Peki, yapılan iyilikler suistimal edilince neden canımız yanıyor?

Çünkü insanoğlu en çok kendini seviyor. İçgüdüsel olarak kendini savunmak, korumak, sevmek, yaşamak için mücadele vermek vs. merkezli olan insan; hâliyle kendisine faydası dokunan, menfaatine olan şeyi sever. Neticede bu duyguları, Allah(cc) insanoğlunun içine vermiş.

Asıl mesele de tam burada başlıyor; suistimallerin bizim canımızı yakmasının ana sebebi, tabir yerindeyse “bam teli” burada işte!
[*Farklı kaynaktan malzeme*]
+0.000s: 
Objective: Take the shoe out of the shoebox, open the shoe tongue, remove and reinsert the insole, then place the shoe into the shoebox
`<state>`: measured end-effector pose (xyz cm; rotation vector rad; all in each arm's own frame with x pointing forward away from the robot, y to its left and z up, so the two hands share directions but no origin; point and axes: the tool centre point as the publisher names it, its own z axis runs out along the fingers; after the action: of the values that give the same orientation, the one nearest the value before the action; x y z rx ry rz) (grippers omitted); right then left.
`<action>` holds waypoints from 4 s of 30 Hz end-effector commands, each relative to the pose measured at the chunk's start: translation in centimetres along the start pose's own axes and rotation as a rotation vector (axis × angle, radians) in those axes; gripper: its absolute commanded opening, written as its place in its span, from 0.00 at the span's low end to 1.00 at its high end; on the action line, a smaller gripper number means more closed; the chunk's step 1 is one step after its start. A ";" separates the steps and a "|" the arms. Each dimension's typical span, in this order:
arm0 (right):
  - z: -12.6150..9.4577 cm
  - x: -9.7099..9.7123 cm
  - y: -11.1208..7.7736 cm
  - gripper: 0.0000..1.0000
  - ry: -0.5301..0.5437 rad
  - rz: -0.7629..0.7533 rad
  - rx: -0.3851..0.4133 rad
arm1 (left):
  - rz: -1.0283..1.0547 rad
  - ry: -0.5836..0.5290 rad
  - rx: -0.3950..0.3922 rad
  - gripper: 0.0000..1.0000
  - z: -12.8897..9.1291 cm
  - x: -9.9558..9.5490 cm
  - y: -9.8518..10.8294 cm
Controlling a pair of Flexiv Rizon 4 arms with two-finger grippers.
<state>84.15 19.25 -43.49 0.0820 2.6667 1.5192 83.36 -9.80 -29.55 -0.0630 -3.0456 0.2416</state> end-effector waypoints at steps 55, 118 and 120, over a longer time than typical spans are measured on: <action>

Bu takdir, bizim için bir imtihana kapı aralıyor çünkü insanoğlunun imtihanı bilgi alanından değil, ilgi alanındandır!

Birine bir iyilik yaptığımızda eğer “muhatabımızın bize verdiği karşılık” canımızı yakıyorsa bizim de bir menfaatimiz var demektir!

Cemil MERİÇ: “İyilik eden, mükâfat bekliyorsa tefecidir!” der.
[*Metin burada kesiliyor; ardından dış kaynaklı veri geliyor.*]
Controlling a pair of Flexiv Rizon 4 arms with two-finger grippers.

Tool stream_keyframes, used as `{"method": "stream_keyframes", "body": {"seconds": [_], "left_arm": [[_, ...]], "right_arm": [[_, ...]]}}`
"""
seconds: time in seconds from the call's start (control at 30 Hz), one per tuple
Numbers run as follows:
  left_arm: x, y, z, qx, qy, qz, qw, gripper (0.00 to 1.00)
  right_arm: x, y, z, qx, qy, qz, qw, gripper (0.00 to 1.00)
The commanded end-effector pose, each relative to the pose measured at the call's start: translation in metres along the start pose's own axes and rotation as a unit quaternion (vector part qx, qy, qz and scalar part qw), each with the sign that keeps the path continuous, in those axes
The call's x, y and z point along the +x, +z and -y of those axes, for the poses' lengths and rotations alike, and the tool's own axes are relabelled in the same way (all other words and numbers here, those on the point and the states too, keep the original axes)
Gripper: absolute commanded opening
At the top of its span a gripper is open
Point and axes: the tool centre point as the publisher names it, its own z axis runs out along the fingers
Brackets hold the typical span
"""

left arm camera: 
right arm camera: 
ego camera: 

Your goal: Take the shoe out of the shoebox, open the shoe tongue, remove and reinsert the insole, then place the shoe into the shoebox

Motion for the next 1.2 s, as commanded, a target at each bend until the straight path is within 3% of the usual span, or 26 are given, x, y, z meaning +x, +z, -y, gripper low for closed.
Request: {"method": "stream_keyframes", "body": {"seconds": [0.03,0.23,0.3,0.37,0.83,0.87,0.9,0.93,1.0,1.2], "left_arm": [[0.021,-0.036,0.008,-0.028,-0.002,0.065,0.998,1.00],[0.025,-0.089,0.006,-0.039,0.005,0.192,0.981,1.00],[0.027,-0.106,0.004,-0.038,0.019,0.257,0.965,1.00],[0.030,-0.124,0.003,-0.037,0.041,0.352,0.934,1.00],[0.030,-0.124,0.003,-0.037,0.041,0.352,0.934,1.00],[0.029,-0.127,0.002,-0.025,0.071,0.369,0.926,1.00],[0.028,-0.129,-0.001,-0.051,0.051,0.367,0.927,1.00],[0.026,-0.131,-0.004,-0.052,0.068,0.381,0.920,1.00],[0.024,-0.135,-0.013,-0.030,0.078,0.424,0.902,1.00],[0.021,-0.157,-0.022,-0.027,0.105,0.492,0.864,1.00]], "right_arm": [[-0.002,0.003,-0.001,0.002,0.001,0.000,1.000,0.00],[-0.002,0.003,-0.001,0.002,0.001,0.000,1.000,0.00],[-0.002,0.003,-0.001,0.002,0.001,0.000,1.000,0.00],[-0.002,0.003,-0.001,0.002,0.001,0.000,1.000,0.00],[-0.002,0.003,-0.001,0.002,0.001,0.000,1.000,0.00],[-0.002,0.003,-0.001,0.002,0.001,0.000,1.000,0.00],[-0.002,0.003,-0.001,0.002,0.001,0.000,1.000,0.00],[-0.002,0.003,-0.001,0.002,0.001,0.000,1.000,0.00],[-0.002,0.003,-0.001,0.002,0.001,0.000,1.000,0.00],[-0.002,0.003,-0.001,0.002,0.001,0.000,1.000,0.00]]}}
Bu noktada herkes kendi muhasebesini yapmalı! Aslında canımızı yakan karşı tarafın suistimali değil, kendi beklentilerimize cevap alamamak! Beklentiniz neydi? Düşünün!
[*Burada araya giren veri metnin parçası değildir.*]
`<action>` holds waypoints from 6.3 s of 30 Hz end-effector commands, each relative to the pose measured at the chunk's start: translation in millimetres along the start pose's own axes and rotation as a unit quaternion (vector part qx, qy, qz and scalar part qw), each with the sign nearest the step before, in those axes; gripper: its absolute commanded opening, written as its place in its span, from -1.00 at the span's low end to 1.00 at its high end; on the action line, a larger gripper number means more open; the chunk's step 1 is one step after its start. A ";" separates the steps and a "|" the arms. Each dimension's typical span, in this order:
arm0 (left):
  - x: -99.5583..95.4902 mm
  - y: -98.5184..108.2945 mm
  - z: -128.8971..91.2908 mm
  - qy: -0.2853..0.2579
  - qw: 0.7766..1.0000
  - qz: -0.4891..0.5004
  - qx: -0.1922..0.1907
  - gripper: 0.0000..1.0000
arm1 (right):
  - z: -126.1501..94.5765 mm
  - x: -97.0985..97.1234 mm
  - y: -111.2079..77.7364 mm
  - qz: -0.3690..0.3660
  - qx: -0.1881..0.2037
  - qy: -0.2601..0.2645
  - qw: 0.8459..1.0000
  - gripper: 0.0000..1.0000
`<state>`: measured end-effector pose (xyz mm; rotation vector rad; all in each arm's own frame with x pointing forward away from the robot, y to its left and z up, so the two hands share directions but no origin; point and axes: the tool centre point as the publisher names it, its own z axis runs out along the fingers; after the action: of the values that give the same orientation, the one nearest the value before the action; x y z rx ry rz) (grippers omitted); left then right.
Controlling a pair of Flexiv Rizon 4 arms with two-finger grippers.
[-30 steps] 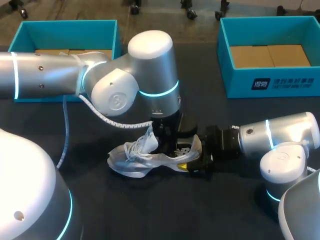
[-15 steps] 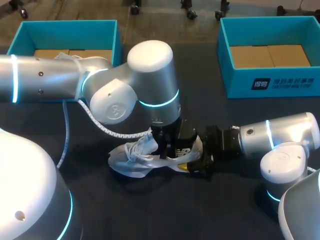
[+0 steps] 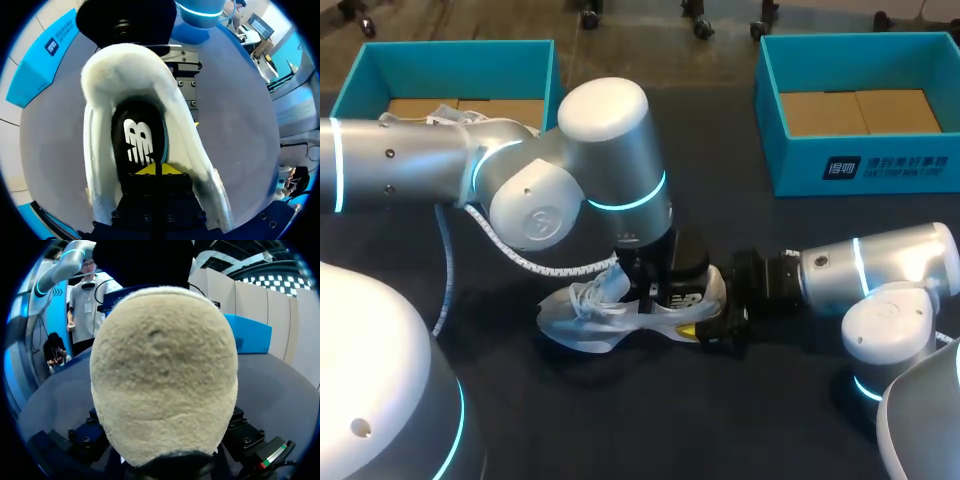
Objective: Take the shoe out of the shoebox, open the shoe tongue, remove and reinsert the insole, then place the shoe into the shoebox
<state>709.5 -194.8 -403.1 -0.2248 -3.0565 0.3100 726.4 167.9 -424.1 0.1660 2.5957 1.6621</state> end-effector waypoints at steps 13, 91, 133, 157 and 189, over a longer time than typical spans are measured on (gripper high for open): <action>1.5 8.3 -23.6 0.022 0.999 -0.024 0.025 -1.00 | 1.1 3.1 1.9 0.000 0.001 -0.001 1.000 -1.00; 33.3 -40.7 -115.6 0.035 0.989 0.034 0.140 0.66 | 1.1 3.1 1.9 0.000 0.001 -0.001 1.000 -1.00; 6.4 -44.0 -75.8 -0.108 0.988 0.007 0.112 -0.83 | 1.1 3.1 1.9 0.000 0.001 -0.001 1.000 -1.00; 18.6 -68.8 -129.8 -0.029 0.985 0.026 0.170 -1.00 | 1.1 3.1 1.9 0.000 0.001 -0.001 1.000 -1.00; 41.1 -121.3 -263.6 -0.067 0.920 0.026 0.386 -1.00 | 1.1 3.1 1.9 0.000 0.001 -0.001 1.000 -1.00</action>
<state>677.8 -268.6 -118.9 -0.2346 -2.7981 1.4590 724.4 169.4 -423.9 0.1659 2.5951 1.6626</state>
Gülümsedim, gülümsemedi bana. Sır verdim, başkasına söyledi. Sevdim ama sevmedi. Ben şunu yaptım; o, bunu yapmadı vs. vs. hülasa bir iyiliği karşılık bekleyerek yapanlar, hep hüsrana uğrarlar!

Hatta yapılabilecek en net öz eleştiri: Bizler, hepimiz menfaatçiyiz! Nasıl mı?

İnsanoğlu, aslında sevilmek için sever!

Mutlu olmak için mutlu eder!

İltifat almak için iltifat eder!

İnsanoğlu, her şeyi evvela kendi için yapar. Yaptıklarının neticesinde sürekli iltifat almak, sevgi beklemek, ilgi görmek, teşekkür beklemek... Beklentisiz işimiz yok vesselam! “Marifet, iltifata tabidir.” sözü de buradan gelir. Ne zamanki karşı taraf, iltifatı keser; o an bizim marifetlerin suistimal edildiği serzenişi başlar. Yani gerçekte biraz ağır gelecek belki ama kimse kimseyi suistimal etmiyor, insanoğlu kendi kendini suistimal ediyor!!!

Peki insanoğlu kendini nasıl suistimal etmez?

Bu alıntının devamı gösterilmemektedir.